### The problem
Copy the lines below word for word, skipping any image.

### Data excerpt
-- Opening Marker --

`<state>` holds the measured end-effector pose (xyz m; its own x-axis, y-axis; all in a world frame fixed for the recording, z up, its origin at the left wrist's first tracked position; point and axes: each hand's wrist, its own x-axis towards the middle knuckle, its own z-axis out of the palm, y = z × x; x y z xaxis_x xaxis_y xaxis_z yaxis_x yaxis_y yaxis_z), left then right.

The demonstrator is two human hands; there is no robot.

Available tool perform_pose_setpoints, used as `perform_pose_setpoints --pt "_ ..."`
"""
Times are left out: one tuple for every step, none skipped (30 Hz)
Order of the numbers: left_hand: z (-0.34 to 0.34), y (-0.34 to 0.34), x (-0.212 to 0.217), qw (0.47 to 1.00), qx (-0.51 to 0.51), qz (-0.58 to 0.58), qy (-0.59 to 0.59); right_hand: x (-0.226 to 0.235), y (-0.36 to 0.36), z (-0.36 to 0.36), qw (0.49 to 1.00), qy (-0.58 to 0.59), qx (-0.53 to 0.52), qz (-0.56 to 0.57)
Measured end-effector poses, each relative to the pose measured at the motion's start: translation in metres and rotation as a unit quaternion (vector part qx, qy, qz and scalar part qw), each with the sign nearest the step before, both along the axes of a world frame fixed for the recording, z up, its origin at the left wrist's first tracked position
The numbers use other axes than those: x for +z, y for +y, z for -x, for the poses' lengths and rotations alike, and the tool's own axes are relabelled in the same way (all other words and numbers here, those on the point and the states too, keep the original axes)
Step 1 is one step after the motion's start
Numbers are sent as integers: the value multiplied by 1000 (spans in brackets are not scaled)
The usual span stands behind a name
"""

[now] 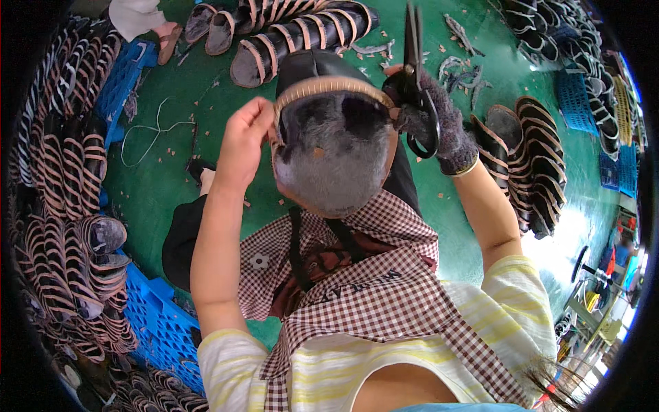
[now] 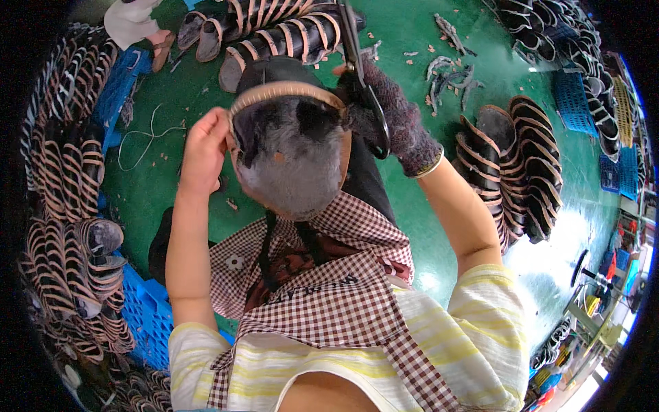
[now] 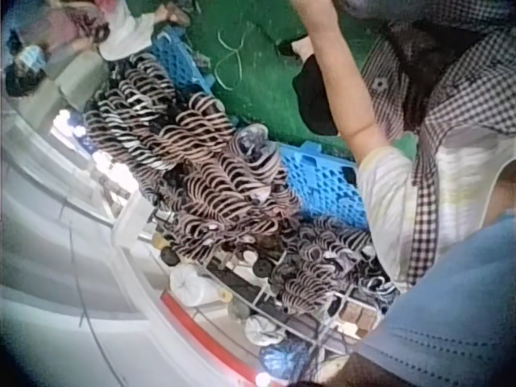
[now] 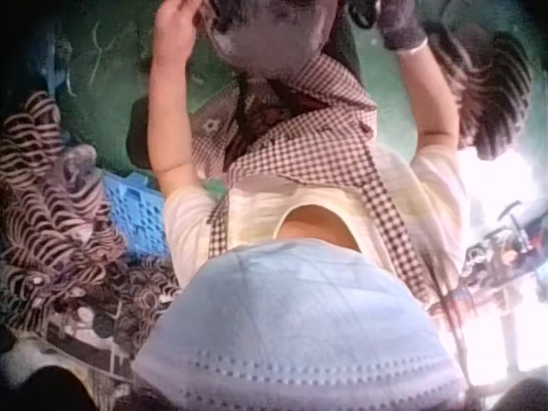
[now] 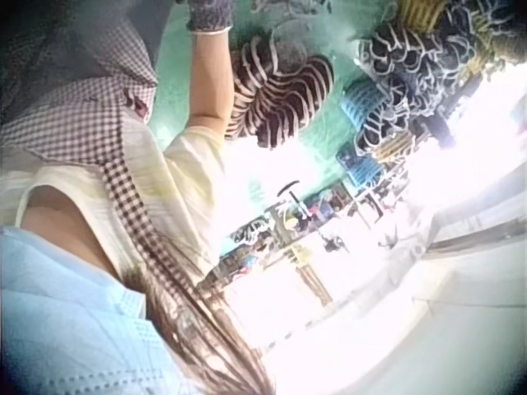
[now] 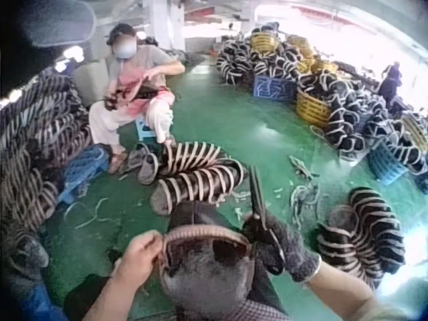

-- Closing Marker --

### Result for this exercise
`<state>` holds the measured end-effector pose (xyz m; its own x-axis, y-axis; all in a world frame fixed for the recording, z up, its origin at the left wrist's first tracked position; point and axes: each hand's wrist, its own x-axis towards the middle knuckle, its own z-axis out of the palm, y = z × x; x y z xaxis_x xaxis_y xaxis_z yaxis_x yaxis_y yaxis_z), left then right.

The demonstrator is two human hands; there is no robot.

Available tool perform_pose_setpoints, used as `perform_pose_setpoints --pt "_ ..."`
"""
Times are left out: one tuple for every step, none skipped (30 Hz)
Order of the numbers: left_hand: z (-0.34 to 0.34), y (-0.34 to 0.34), x (-0.212 to 0.217), qw (0.47 to 1.00), qx (-0.51 to 0.51), qz (-0.58 to 0.58), qy (-0.59 to 0.59); right_hand: x (-0.226 to 0.235), y (-0.36 to 0.36), z (-0.36 to 0.36), qw (0.49 to 1.00), qy (-0.58 to 0.59), qx (-0.53 to 0.52), qz (-0.56 to 0.57)
Measured end-effector poses, each relative to the pose measured at the motion's start: translation in metres and rotation as a unit quaternion (vector part qx, qy, qz and scalar part qw), each with the sign nearest the step before, both along the axes of a world frame fixed for the recording, z up, its origin at the left wrist's first tracked position
The numbers use other axes than those: x for +z, y for +y, z for -x, for the poses' lengths and rotations alike, and the tool's own axes are relabelled in the same way (all other words and numbers here, those on the point and the states too, keep the original axes)
Step 1 is one step after the motion's start
Numbers are sent as integers: the value multiplied by 1000 (spans in brackets are not scaled)
The usual span stands behind a name
"""

[now] 
[now] 
[now] 
[now] 
[now] 
[now] 

Work on the exercise is finished.